Казак недовольно посипел, но решил не ерепениться и тоже полез под телегу.
…Так продолжалось почти неделю.
Днем караван, в котором кроме повозки, перевозившей Горового, было семь телег, двигался на восток, ночь проводили в керван-сараях или в чистом поле. В этом случае половина из полусотни сопровождения бодрствовала всю ночь.
Охранники у отряда были знатные. На фоне издерганных запуганных беженцев холеные уверенные лица стражей выделялись, как отличается боевой пес от стаи дворовых шавок. Добрые брони, начищенное оружие, гладкие бока лошадей – все говорило о том, что хозяин этих людей небедный и держит слуг не в черном теле.
Но это же и расслабляло сарацин.
Горовой бросил попытки выяснить, кто же его захватил, и сосредоточился на том, чтобы просто выбраться из плена.
На одной из стоянок он подобран осколок старого разбитого кувшина, на второй – кусок бечевы, которой погонщик подвязывал кули купца. Уходить надо было днем, когда на ногах не бренчало железо оков. Тимофей ждал.
Через две недели, миновав горы и десяток долин, караван свернул на юг. Толпы беженцев понемногу рассасывались. Все чаще вместо переделанных под мечети церквей стали встречаться городки и села с чисто мусульманской архитектурой.
Дальше медлить стало опасно.
Когда охранники, чувствуя близкую вечернюю остановку, расслабились, он стряхнул перетертые ремни. Рывок к вознице.
Казак замер, примеряясь к раскачивающемуся темпу повозки.
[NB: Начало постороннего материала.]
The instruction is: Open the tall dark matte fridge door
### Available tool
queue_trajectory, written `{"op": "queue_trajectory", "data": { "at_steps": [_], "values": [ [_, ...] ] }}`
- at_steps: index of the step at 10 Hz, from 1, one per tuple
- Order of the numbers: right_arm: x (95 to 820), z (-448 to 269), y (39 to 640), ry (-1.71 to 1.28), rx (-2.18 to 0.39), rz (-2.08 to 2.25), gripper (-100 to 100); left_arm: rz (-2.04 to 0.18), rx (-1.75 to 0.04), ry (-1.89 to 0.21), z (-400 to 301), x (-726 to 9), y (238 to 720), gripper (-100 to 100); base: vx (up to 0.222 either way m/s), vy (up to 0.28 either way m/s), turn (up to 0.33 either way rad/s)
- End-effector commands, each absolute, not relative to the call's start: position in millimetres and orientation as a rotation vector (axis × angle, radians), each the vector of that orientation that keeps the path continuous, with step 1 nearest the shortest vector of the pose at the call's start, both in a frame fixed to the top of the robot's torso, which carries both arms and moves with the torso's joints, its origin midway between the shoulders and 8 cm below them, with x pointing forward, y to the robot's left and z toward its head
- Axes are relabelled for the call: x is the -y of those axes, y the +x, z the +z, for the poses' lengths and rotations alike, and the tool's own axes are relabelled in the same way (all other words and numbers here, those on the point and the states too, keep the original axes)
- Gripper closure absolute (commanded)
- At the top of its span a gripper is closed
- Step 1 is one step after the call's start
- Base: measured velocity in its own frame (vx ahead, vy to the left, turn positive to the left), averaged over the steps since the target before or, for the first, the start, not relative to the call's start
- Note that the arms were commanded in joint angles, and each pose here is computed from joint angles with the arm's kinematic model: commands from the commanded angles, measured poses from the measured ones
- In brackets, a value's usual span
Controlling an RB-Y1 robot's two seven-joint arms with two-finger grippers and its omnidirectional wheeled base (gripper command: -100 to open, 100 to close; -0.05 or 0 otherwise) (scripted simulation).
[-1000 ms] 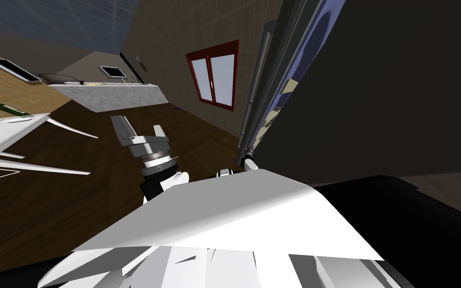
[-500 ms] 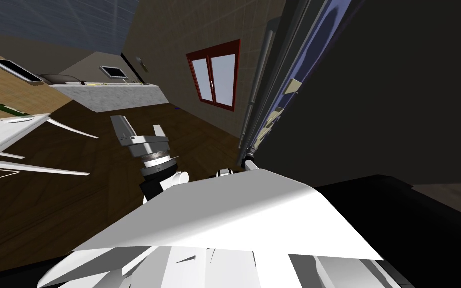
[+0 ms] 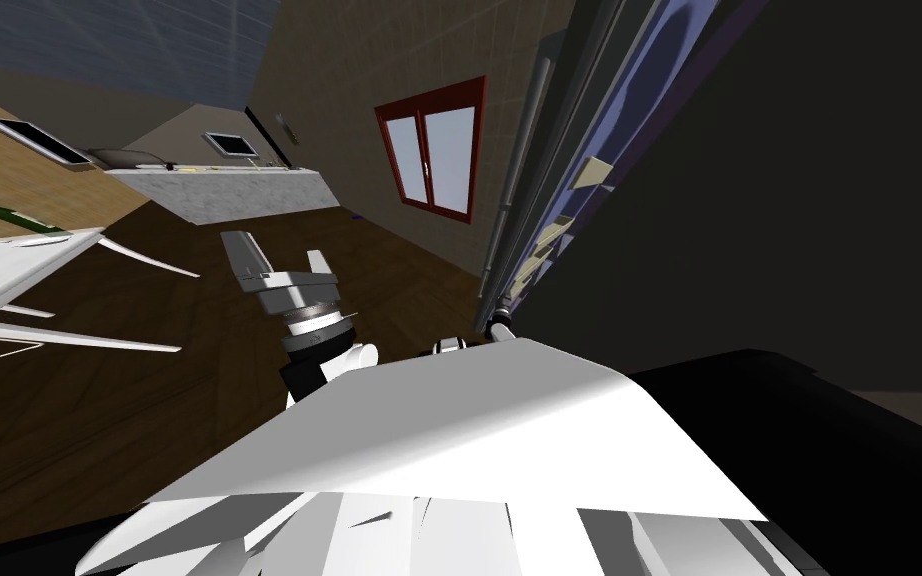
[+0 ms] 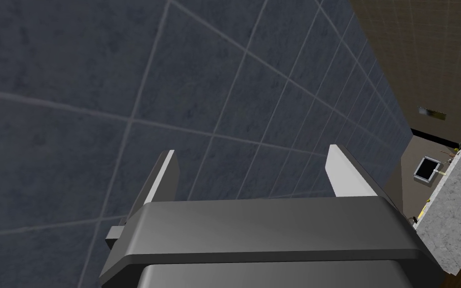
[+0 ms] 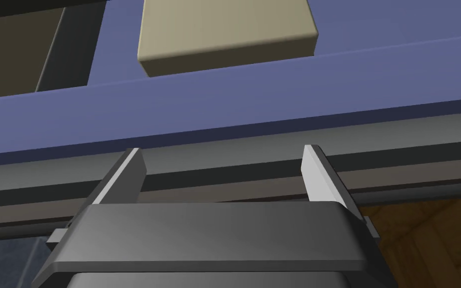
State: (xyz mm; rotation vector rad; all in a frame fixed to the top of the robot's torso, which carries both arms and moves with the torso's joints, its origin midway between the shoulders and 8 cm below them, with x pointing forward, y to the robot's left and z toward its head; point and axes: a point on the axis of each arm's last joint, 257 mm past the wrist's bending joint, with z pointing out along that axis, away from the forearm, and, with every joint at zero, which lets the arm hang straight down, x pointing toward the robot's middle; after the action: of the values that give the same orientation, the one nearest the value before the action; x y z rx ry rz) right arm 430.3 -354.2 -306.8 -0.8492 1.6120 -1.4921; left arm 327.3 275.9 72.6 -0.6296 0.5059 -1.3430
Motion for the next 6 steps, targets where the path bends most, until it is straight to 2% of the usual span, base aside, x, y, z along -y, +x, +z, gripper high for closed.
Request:
{"op": "queue_trajectory", "data": {
  "at_steps": [1,3,4,6],
  "values": [
    [359,-296,425,-0.895,-1.559,-1.573,-100,-1.343,-0.506,-0.63,73,-276,327,0,0.058,0.019,0.006],
    [354,-302,424,-0.896,-1.575,-1.545,-100,-1.343,-0.506,-0.63,73,-276,327,0,0.015,0.005,0.001],
    [354,-302,424,-0.896,-1.575,-1.545,100,-1.343,-0.506,-0.63,73,-276,327,0,0.0,0.0,0.0],
    [370,-300,422,-0.858,-1.608,-1.585,100,-1.343,-0.506,-0.63,73,-276,327,0,0.161,0.131,-0.052]
  ]
}}
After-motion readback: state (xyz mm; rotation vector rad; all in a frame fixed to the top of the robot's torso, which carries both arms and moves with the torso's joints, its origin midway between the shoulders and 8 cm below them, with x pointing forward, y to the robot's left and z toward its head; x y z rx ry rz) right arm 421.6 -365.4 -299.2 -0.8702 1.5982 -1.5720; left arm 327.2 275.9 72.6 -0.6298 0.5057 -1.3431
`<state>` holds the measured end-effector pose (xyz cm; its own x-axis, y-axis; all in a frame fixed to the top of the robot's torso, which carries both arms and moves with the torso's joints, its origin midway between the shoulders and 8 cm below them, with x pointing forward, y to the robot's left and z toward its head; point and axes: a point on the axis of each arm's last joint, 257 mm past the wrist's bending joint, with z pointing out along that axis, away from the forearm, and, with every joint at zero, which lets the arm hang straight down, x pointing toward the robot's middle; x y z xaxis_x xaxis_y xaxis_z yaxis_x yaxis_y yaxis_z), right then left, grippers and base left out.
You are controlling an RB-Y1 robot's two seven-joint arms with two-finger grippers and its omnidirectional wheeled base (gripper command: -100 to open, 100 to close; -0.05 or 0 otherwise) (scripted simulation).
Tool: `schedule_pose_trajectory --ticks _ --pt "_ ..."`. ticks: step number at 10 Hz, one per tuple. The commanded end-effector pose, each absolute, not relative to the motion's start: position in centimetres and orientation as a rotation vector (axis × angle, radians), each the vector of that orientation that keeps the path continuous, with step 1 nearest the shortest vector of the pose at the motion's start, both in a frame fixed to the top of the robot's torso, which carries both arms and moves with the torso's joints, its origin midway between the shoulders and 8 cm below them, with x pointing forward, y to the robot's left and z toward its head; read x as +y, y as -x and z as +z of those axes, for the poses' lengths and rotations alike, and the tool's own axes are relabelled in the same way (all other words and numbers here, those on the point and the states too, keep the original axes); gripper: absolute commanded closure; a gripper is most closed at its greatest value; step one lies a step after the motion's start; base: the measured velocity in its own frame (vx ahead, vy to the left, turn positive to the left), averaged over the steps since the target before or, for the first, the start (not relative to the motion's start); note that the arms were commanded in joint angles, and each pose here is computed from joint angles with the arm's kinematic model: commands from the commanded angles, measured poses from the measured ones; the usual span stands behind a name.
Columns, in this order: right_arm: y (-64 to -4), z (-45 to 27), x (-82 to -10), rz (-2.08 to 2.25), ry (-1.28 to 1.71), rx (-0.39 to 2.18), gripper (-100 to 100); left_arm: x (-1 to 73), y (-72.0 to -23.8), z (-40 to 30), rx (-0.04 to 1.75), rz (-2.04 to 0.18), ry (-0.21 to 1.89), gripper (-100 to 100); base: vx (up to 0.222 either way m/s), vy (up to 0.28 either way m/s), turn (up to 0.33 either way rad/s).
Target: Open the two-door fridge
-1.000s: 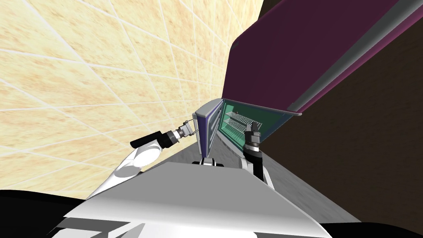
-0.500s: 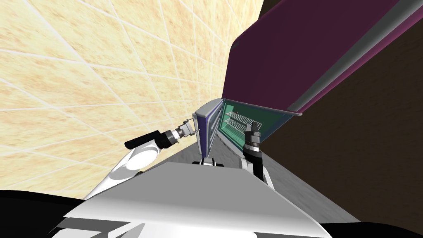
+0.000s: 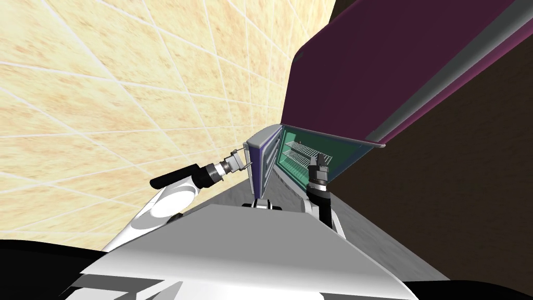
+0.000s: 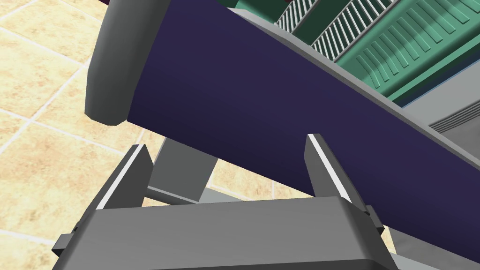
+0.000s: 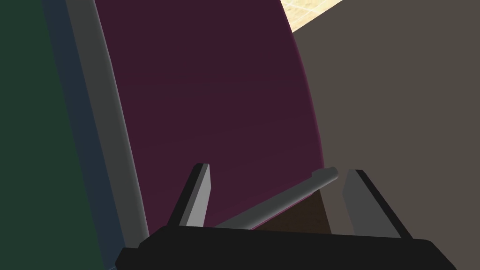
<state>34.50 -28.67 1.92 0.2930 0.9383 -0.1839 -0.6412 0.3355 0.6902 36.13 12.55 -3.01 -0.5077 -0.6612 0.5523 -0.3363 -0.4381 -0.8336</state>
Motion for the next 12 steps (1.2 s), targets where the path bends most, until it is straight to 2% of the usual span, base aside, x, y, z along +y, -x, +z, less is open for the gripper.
schedule_pose_trajectory --ticks 1,6,7,12 --pt "-34.5 1.9 -28.7 1.126 -0.552 0.636 0 12.6 -36.1 -3.0 1.515 -2.042 1.413 100 -0.001 -0.006 -0.002" --pt "-34.5 1.9 -28.7 1.125 -0.552 0.637 0 11.4 -35.7 -2.7 1.560 -2.068 1.391 100 0.056 0.205 -0.075" --pt "-34.5 1.9 -28.7 1.125 -0.552 0.637 0 11.8 -35.8 -2.3 1.562 -2.071 1.392 -100 0.037 0.083 0.030" --pt "-34.5 1.9 -28.7 1.126 -0.552 0.636 0 12.8 -35.5 0.4 1.602 -2.097 1.373 -100 -0.006 -0.061 0.105"
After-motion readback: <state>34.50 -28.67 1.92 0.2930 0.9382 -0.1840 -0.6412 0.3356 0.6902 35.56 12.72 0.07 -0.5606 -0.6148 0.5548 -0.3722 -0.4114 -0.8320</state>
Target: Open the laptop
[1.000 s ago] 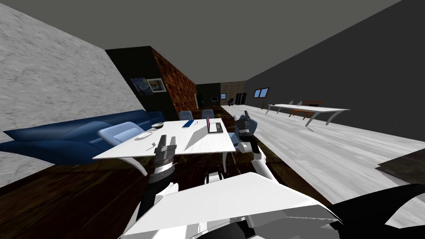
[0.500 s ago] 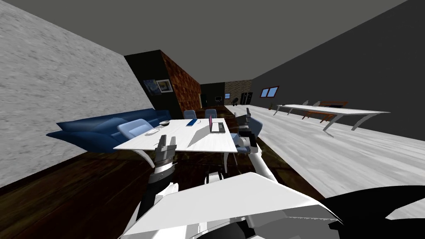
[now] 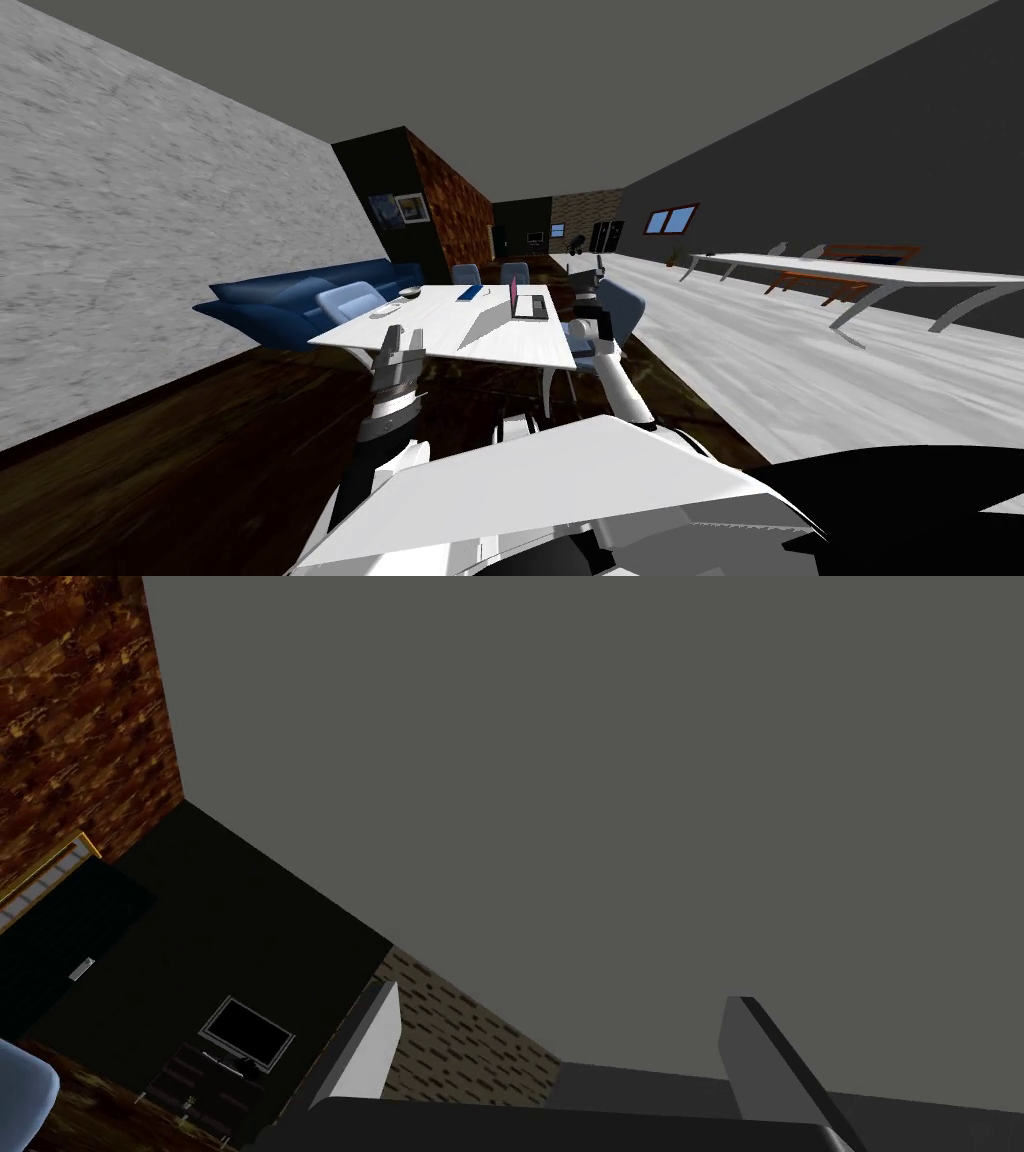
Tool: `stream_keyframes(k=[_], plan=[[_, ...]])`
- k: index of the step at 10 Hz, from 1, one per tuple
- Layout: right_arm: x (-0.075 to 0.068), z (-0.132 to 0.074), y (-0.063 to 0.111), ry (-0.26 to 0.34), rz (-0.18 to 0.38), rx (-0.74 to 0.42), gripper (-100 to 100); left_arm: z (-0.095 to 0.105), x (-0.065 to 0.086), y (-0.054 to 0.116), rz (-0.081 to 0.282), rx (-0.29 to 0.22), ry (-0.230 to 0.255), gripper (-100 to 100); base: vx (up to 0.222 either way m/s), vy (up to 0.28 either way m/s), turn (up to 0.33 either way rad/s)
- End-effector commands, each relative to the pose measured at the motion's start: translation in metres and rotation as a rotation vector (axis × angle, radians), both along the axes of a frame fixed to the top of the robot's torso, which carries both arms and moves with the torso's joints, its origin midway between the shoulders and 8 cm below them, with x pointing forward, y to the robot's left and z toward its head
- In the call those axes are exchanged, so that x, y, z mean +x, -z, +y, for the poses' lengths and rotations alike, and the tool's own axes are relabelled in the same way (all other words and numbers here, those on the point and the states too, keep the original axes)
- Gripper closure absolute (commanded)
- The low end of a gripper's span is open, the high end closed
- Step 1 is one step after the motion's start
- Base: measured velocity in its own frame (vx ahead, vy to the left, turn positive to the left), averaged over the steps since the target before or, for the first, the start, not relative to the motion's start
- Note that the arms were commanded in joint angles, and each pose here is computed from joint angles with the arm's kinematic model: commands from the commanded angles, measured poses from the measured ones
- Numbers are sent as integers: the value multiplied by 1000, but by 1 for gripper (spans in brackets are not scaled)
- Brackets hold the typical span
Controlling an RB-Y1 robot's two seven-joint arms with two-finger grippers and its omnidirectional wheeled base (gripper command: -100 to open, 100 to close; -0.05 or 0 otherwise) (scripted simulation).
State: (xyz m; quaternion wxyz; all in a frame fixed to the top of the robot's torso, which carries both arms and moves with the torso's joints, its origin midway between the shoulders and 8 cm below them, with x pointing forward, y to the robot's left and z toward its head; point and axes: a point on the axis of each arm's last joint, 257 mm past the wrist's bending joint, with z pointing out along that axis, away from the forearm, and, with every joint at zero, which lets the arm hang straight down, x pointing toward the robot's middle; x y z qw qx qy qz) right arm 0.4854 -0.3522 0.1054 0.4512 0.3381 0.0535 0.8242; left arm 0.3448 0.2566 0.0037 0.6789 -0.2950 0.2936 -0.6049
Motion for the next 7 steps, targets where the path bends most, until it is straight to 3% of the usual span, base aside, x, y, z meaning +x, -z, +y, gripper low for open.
stream_keyframes(k=[1,2,7], plan=[[13,-13,-5,-40,-17,86,-100,0,0,0,0,0,0,0,-17,-12,100],[23,-26,-3,-65,-21,152,-100,0,0,0,0,0,0,0,-20,-9,172],[47,-50,-5,-139,-48,318,-100,0,0,0,0,0,0,0,-17,-3,125]])
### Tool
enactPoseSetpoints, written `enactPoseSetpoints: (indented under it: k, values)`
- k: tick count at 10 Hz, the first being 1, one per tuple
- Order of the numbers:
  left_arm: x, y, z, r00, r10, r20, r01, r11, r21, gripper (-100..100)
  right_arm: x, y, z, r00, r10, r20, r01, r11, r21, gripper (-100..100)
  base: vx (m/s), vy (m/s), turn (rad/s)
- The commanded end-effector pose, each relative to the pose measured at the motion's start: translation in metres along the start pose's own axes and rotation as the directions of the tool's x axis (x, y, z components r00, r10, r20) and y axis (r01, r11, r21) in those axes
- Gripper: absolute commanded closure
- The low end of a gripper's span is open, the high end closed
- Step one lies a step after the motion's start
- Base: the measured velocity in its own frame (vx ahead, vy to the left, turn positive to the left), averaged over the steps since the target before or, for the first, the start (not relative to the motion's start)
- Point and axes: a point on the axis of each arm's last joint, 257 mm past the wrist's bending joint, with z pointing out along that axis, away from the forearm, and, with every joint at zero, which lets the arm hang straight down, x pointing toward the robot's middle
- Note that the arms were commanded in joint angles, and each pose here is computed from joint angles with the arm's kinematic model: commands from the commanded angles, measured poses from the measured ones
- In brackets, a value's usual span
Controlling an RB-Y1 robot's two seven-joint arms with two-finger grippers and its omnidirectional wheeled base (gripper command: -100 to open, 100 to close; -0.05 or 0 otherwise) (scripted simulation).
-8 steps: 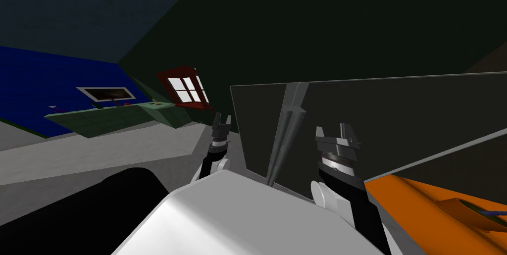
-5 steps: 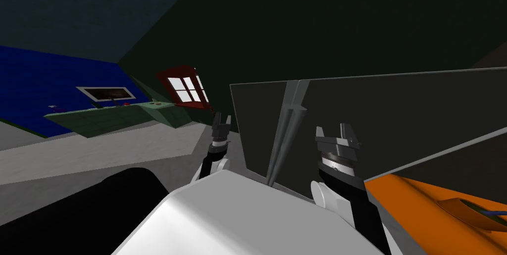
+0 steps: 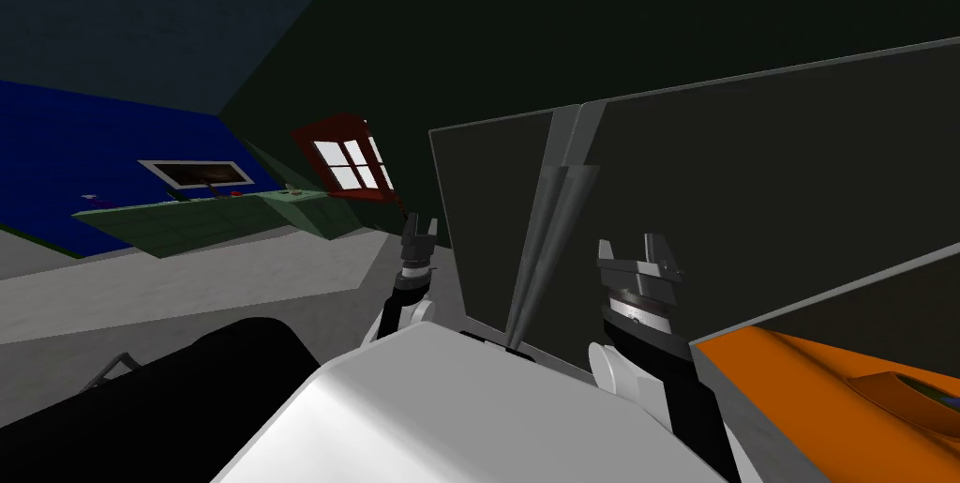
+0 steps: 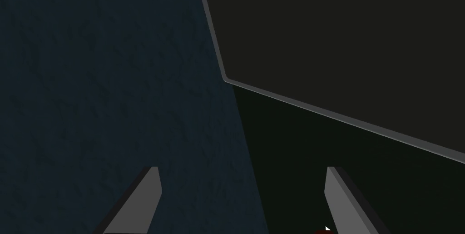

Впереди, на облучке, восседал одинокий араб. Днем в повозке и под навесом погонщика собиралось несколько охранников, но к вечеру, когда солнце шло на убыль, они предпочитали свежий воздух и седло духоте повозки и доске облучка.
Горовой убедился, что рядом с повозкой не скачет любящий поболтать страж, и высунул руку. Возница не любил бренчание сабли, поэтому оружие складывал в ногах или рядом с собой.
Медленно, не дыша, Тимофей подтянул к себе клинок. Так же аккуратно втащил его внутрь. Разомлевший на солнцепеке возница заметит потерю не скоро.
Казак подошел к туго натянутому полотну, прикрывшему заднюю стенку повозки. Краешком сабли надрезал ткань у самого дна так, чтобы не привлечь внимание. Теперь у него появилось окошко во внешний мир.
В пяти саженях катила такая же телега. Только без верха, скрывающего пленника. Свертки и сундуки, наваленные на нее, были чьим-то скарбом, увозимым от невзгод христианской оккупации. Или товаром, нужным будущим защитникам веры.
В речах охранников часто звучало слово, которое рыцарь слыхал ранее. "Антиох" – город-крепость, способная в одиночку выстоять годы против сонмища воинов. Мусульмане надеялись на эту твердыню. Туда, видимо, и направлялся отряд неведомых до сих пор похитителей.
Горовой посмотрел по сторонам. Слева трусила лошадка, на которой восседал вымотанный дневным переходом араб. Ухоженные, но недорогие доспехи, сабля без отделки, значит, и лошадь будет под стать – добрая, но не быстрая.
Зато справа, чуть позади, гарцевал молодой батыр в нарядном плаще, чистом тюрбане поверх кулах-худа с серебряной чеканкой. Его жеребец явно не набегался, порываясь пуститься вскачь, а хозяин поигрывал щегольской плеткой. Кольчугу юноша, не ожидавший нападения в явно дружественных местах, снял и повесил на луку седла, отделанного с богатой выдумкой. На уздечке красовались золоченые бляхи, у седла висел багровый саадак с луком.